The thing that makes Ben-Hur work is the journey of a man betrayed by a former friend who uses that rage to return home and confront him to restore his name, honor and to save his family. Even with winning the Best Actor Oscar, I think Heston gives a performance that is very much like the majority of his roles. The difference is that he inserts a layer of anger to fuel his motives. I think the initial argument between Judah and Stephen Boyd’s Messala where Judah remarks that “Rome is an affront to God” is the moment that won him the Oscar. It’s the Heston you know, but it’s different. Just a tiny bit different, but it makes the acting stand out in a way I’d never seen from Heston.
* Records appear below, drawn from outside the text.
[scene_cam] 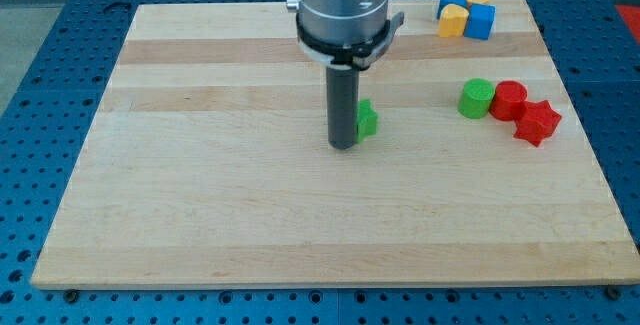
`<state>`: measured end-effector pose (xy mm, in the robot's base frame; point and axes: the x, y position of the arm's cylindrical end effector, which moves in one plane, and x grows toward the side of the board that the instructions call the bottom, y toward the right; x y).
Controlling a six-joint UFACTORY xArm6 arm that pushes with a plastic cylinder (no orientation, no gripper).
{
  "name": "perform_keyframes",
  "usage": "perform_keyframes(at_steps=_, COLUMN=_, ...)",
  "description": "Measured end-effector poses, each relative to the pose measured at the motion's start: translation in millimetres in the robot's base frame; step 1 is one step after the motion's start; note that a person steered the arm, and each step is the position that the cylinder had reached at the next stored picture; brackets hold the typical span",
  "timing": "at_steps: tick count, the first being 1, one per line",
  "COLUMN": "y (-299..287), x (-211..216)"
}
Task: Slide the green star towards the red star
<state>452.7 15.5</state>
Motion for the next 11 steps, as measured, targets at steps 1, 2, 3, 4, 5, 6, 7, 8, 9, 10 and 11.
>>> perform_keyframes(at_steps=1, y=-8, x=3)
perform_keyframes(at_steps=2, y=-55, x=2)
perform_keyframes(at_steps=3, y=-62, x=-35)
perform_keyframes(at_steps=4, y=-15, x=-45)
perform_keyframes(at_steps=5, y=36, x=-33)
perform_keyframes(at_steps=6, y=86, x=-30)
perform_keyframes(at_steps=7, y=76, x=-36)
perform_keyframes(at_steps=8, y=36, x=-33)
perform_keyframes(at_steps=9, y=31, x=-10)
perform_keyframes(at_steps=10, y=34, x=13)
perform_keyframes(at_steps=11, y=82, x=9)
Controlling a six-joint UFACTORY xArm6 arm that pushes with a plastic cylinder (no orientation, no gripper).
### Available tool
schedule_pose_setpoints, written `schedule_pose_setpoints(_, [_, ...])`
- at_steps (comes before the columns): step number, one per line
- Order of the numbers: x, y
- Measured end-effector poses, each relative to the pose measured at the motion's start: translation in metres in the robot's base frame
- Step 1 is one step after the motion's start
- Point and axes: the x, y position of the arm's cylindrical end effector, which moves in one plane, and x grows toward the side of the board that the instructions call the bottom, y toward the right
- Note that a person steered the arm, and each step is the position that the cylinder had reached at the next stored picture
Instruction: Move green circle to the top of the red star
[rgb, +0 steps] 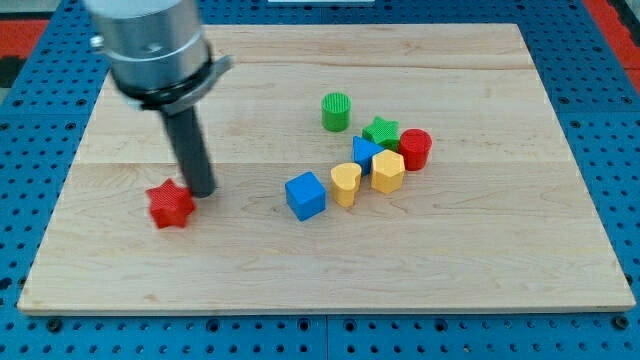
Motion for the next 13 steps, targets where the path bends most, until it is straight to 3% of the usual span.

The spectacle is mostly held to two major set pieces. The first being the ship battle which had a great build to it from the moment we see Judah rowing to when he first meets Arius to the battle itself. It’s a patient scene (not just because the film is nearly 4 hours long). The other of course is the chariot race which is the signature moment of the entire film. It’s a breathtaking scene which also takes its time getting there. It’s a great scene metaphorically as well. The cheers of the crowd and the thunder of the horses can almost represent the rage Judah has built up over the years being excised at last against Messala. The thing about that rage is that it is uncontrollable and you can not get out of its way, repressed by charioteers (Messala included) being trampled and crushed beneath the hooves of the horses. A criticism I see of this scene is similar to one it inspires 40 years later in the podrace scene from Star Wars – Episode 1: The Phantom Menace. It can said that it is too long. My feelings on that are the same as George Lucas’ film, you get this kind of spectacle, you have to give it time to breath and time to take it in. The spectacle is earned  here.

The central theme of Ben-Hur is how one single act of kindness can go a long way. Judah is given water by Jesus, though he doesn’t know who it is even though the audience does. The next is Arius leaving his chain unlocked before the battle. A simple conversation and another act of kindness shows Judah how simple it can be. We see after Messala’s death (some great death rattling by Boyd), how unfulfilled Judah appears. These are some great character building moments and Heston is superb in conveying them. This leads to what I feel is the disappointment of the film, it’s final act. 

The last act has Judah seeking Jesus because he is known as a miracle worker, to cure his mother and sister of leprosy. However, the trial of Christ has already begun and we eventually get to his crucifixion. Judah reciprocates when Jesus falls and he realizes this was the man who gave him water all those year ago.  Then we conclude with the family reunited as his mother Miriam and sister Tirzah are healed and cured. If Ben-Hur was about a man who did not believe in God and does by the end, this would be a good ending I feel. Yet Judah does and always had. His story is moving past his desire for vengeance. The ending of Ben-Hur (and this is the same for the 1925 silent version) feels like a story meant to help people unfamiliar with Christ and Christianity understand the power of the faith. It feels at odds with the personal story that had been told over the last 3 hours. It’s certainly an old Hollywood storytelling technique and it undercuts the great story that was told.

Despite this, Ben-Hur is quite the marvel and it deserves to be. The genre had build itself to this moment and it truly is the peak. After Ben-Hur, the biblical epic did not have the same aura it once did and every effort following it, did not have the same impact. I take this as a result of moving from the 1950s into the counterculture of the 60s. New Hollywood filmmaking would become the norm and studios would have to adjust. However, Ben-Hur remain a testament to an era of filmmaking that truly sought to transport you to another time and place.